R.A. : Quoiqu’on puisse lire sur le sujet, le gouvernement a réagi avec pragmatisme et célérité. Et cette reconnaissance doit aussi s’adresser aux banques qui, dans mon cas, ont immédiatement proposé le gel des crédits professionnels jusqu’à septembre, donnant ainsi une bouffée d’air et permettant de faciliter la mise en pause de notre structure.

Au quotidien, c’est aussi l’intelligence de beaucoup d’acteurs qu’il faut saluer, y compris sur des sujets encore très flous comme celui des loyers. L’ordonnance n° 2020-316 du 25 mars 2020 fixe par exemple toute une série de conditions pour pouvoir différer, sans risque juridique, le paiement de son loyer mais de très nombreuses interrogations demeurent chez les particuliers comme chez les professionnels. Et c’est donc la bonne intelligence qui joue entre les acteurs, à l’image de ces bailleurs qui ont adopté un moratoire sur les loyers pour reporter les échéances. La question de l’annulation des loyers demeure et je pense qu’il faudra en passer par le cas par cas et par la négociation. On peut envisager de couper la poire en deux sur les montants mais il n’est pas certain que cela soit toujours possible.

Reste une décision qui n’aura pas vraiment donné sa pleine mesure et qui se trouve dans le décret n° 2020-395 du 3 avril 2020 : l’acte notarié à distance. Dans les faits, les notaires avaient déjà mis en place la signature à distance des actesde vente (une procuration par mail suffisait au notaire). Pour la signature des promesses de vente, l’idée était bonne mais dans un marché à l’arrêt… les promesses signées ne seront pas légion.
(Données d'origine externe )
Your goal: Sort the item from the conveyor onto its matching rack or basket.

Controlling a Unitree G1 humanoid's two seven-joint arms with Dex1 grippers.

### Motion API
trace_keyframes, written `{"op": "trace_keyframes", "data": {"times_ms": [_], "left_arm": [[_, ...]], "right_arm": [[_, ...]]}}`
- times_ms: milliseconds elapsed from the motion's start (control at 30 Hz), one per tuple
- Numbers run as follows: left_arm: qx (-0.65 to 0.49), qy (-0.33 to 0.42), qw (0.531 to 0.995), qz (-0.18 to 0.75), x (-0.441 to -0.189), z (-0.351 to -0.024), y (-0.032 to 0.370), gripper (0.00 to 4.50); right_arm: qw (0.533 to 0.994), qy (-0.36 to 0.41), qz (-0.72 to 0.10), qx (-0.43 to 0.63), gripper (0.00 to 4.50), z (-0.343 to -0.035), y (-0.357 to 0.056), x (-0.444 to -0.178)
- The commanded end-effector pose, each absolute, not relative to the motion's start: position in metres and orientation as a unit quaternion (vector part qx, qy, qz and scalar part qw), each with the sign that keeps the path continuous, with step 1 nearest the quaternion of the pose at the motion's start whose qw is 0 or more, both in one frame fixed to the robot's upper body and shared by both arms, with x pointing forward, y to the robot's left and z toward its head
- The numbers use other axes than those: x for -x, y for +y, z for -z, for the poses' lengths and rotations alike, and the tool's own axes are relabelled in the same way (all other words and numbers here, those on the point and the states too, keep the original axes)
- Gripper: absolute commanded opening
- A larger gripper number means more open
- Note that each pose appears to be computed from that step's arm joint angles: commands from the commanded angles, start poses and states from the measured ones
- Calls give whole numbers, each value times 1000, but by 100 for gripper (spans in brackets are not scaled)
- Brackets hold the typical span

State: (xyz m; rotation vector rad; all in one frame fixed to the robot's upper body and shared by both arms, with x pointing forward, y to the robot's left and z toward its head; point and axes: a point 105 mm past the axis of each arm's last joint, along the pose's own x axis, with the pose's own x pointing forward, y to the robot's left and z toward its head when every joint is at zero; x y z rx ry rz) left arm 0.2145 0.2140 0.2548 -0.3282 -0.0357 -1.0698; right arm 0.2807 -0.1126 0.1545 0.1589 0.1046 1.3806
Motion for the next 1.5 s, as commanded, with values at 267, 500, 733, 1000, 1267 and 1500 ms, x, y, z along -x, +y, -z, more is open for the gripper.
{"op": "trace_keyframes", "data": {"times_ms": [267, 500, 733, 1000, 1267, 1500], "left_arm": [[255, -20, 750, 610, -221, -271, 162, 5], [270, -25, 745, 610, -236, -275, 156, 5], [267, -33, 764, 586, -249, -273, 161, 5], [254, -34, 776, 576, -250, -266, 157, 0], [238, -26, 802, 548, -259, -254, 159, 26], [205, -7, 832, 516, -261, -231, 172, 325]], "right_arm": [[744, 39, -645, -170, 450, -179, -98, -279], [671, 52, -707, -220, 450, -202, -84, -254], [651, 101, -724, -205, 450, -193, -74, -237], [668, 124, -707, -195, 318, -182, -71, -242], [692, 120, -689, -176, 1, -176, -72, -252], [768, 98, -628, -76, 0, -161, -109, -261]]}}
L’aspect qu’il ne faut pas mettre de côté, c’est le risque de contentieux en sortie de crise… Mais il faudra faire preuve de mesure dans tous les domaines. Par exemple le bailleur et le locataire ont tout intérêt à bien s’entendre. Si le locataire est sérieux et pérenne, le bailleur a tout intérêt à essayer de trouver un terrain d’entente car il n’est pas dit qu’il trouve un autre locataire s’il perd celui qu’il a actuellement.
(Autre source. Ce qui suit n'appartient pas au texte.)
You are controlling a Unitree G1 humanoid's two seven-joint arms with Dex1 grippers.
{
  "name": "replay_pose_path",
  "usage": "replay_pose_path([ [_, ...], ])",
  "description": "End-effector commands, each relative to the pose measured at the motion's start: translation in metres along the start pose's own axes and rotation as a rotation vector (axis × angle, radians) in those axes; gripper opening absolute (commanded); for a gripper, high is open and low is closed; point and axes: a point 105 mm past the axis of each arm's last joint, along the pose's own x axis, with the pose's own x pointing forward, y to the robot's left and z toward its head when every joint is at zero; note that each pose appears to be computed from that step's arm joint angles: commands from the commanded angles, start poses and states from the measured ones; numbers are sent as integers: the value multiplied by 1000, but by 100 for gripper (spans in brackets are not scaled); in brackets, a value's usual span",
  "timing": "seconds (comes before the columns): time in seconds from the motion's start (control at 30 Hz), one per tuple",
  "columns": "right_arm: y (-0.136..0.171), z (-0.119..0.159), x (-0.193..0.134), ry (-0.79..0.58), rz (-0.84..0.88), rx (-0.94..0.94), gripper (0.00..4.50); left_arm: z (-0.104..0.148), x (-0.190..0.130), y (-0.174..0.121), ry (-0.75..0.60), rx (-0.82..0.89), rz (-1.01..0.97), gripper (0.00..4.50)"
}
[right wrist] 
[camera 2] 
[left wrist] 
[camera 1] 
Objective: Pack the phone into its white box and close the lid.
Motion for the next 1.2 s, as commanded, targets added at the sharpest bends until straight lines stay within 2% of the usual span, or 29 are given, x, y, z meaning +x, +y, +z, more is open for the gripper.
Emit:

Je demeure optimiste pour la reprise néanmoins. Lorsque cette épreuve sera surmontée, il y aura sans doute une volonté de reconstruire, de vivre fortement à nouveau. Et de ce point de vue, la pierre reste un investissement d’une vie, qu’on utilise en l’occupant chaque jour et qui résiste mieux aux chocs économiques que beaucoup d’autres placements. Enfin, et même si les banques sont aujourd’hui concentrées sur le soutien aux entreprises, elles n’oublieront pas les particuliers à la reprise.